Blei und seine Alternativen

Blei wurde nicht zufällig zum Material der Bleie: es ist dicht, billig und so weich, dass sich ein Stück mit den Fingern klemmen lässt. Jede dieser drei Eigenschaften zu ersetzen ändert etwas am Gerät — und nicht nur an der Ökologie.

Die Dichte setzt das Volumen

Das Gewicht nimmt man gleich, die Größe des Stücks nicht. Ein dichteres Metall ergibt bei gleichem Gewicht ein kleineres Stück, ein weniger dichtes ein größeres. Das ist der ganze praktische Unterschied zwischen den Materialien.

Und die Größe entscheidet den Rest von selbst: ein kleineres Stück hängt seltener an Stein und Wurzel, wirbelt weniger Wasser auf und fällt am Grund weniger auf. Die übrigen Eigenschaften hängen nicht vom Material ab — sie stehen unter dem Blei selbst.

Wolfram

Der Hauptersatz für Blei, wo kleines Volumen gefragt ist. Wolfram ist dichter, das Blei fällt also kompakter aus als ein bleiernes gleichen Gewichts, und es ist härter — es überträgt besser in die Hand, worüber es am Grund rollt.

Der Preis sind Geld und Härte. Ein hartes Stück lässt sich nicht mit den Fingern klemmen, deshalb gibt es kein Schrot aus Wolfram: dort braucht es genau die Weichheit.

Stahl, Messing, Keramik

Alles weniger dicht als Blei, das Stück fällt also größer aus. Wo Volumen nicht stört — Stillwasser, sauberer Grund —, gibt es kaum einen Unterschied; auf Stein hängt das größere Stück häufiger.

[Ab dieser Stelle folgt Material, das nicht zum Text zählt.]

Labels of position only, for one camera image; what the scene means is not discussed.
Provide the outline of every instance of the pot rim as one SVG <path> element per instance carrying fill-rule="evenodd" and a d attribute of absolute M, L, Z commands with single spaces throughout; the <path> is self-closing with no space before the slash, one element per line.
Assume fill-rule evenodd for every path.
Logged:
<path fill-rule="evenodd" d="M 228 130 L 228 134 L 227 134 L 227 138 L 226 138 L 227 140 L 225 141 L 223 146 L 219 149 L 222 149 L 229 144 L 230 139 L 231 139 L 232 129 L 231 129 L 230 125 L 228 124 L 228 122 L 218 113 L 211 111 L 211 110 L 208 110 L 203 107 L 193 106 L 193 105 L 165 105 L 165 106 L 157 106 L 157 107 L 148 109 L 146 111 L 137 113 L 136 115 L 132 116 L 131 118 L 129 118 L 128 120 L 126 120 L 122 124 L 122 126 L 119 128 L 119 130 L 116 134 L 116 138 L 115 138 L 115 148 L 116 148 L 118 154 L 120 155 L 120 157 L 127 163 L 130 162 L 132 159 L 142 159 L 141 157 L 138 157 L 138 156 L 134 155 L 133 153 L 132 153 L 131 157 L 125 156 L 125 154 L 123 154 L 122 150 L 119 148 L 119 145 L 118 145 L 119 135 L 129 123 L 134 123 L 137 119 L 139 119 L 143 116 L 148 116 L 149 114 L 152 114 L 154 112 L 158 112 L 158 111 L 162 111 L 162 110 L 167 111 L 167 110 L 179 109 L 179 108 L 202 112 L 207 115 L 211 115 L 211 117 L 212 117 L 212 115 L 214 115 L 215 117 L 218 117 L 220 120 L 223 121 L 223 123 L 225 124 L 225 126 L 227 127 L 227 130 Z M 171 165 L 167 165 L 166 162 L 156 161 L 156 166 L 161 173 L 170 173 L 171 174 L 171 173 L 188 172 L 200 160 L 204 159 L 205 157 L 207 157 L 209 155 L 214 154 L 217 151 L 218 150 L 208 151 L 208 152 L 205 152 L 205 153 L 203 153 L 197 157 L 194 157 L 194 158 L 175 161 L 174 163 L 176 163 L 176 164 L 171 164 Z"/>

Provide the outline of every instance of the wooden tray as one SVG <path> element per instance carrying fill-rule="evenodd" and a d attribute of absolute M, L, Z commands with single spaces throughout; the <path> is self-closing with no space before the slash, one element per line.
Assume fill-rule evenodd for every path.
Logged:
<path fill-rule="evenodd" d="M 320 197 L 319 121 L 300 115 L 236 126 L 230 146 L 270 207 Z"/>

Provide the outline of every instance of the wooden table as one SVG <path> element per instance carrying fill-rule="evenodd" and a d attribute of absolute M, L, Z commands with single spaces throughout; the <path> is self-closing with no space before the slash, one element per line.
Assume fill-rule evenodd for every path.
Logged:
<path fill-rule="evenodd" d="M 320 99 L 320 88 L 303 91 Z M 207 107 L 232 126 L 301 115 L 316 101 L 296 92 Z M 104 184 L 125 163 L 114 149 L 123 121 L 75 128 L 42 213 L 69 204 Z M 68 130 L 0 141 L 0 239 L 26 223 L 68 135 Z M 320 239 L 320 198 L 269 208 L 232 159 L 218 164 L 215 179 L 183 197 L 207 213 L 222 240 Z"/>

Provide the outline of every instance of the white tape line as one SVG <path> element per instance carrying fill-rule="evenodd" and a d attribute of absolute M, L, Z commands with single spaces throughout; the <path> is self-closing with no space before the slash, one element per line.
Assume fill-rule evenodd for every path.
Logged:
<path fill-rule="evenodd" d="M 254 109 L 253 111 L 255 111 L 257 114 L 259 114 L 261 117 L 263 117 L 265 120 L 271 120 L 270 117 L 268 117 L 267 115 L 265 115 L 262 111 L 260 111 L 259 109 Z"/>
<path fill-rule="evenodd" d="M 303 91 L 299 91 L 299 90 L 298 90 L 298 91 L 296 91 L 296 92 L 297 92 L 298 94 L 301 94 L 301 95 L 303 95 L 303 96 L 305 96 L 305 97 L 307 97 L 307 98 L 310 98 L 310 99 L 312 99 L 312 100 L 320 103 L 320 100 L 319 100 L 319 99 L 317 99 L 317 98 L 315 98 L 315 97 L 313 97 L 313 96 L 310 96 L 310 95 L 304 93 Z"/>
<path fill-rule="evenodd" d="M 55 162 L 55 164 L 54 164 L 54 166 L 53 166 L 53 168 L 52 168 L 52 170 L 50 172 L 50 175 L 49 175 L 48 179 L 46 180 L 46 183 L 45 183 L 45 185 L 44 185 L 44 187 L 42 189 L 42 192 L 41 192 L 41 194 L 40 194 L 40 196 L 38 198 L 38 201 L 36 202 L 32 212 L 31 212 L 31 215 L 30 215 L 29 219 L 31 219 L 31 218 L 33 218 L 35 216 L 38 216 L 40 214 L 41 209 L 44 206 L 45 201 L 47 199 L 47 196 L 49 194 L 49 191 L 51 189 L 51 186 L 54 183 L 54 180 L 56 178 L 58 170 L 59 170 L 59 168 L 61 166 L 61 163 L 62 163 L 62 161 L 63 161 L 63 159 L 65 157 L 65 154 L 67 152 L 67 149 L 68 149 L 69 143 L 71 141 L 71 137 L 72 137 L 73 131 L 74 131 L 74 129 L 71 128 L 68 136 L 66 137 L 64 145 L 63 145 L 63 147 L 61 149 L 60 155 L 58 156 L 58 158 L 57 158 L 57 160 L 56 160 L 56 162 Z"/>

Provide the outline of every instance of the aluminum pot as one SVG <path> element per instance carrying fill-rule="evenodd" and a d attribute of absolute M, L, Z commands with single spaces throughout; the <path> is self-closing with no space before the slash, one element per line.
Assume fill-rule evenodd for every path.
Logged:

Messing ist dabei klangvoll: im Karpfenangeln setzt man es zusammen mit Perlen bewusst ein, damit die Montage Geräusch macht.

Weichheit ist ebenfalls eine Eigenschaft

Ein Schrot wird mit Fingern oder Zange auf die Schnur geklemmt, und das geht nur mit weichem Metall. In der kleinsten Bleiklasse ist Blei deshalb am schwersten zu ersetzen, und dort hält es sich am längsten.

Vorsichtig klemmen: ein zu fest gequetschtes Schrot schneidet die Schnur, und der Bruch kommt an dieser Stelle — siehe feste Bleie.

Was sich am Wurf ändert

Ein voluminöseres Stück gleicher Masse geht schlechter durch die Luft: der Widerstand wächst schneller als das Gewicht. Blei durch ein weniger dichtes Metall zu ersetzen verkürzt also den Wurf bei derselben Zahl auf der Packung.

Umgekehrt gilt es ebenso: ein Wolframblei fliegt etwas weiter als ein bleiernes gleichen Gewichts, schlicht weil es kleiner ist.

Was wir hier nicht angeben

Wo genau Blei verboten ist und seit wann. Die Beschränkungen sind von Land zu Land verschieden und ändern sich, und Daten ohne das Dokument in der Hand nennen wir nicht: die Nullregel gilt auch hier. Zu prüfen sind die geltenden Vorschriften des eigenen Landes und nicht eine allgemeine Behauptung aus einem Forum.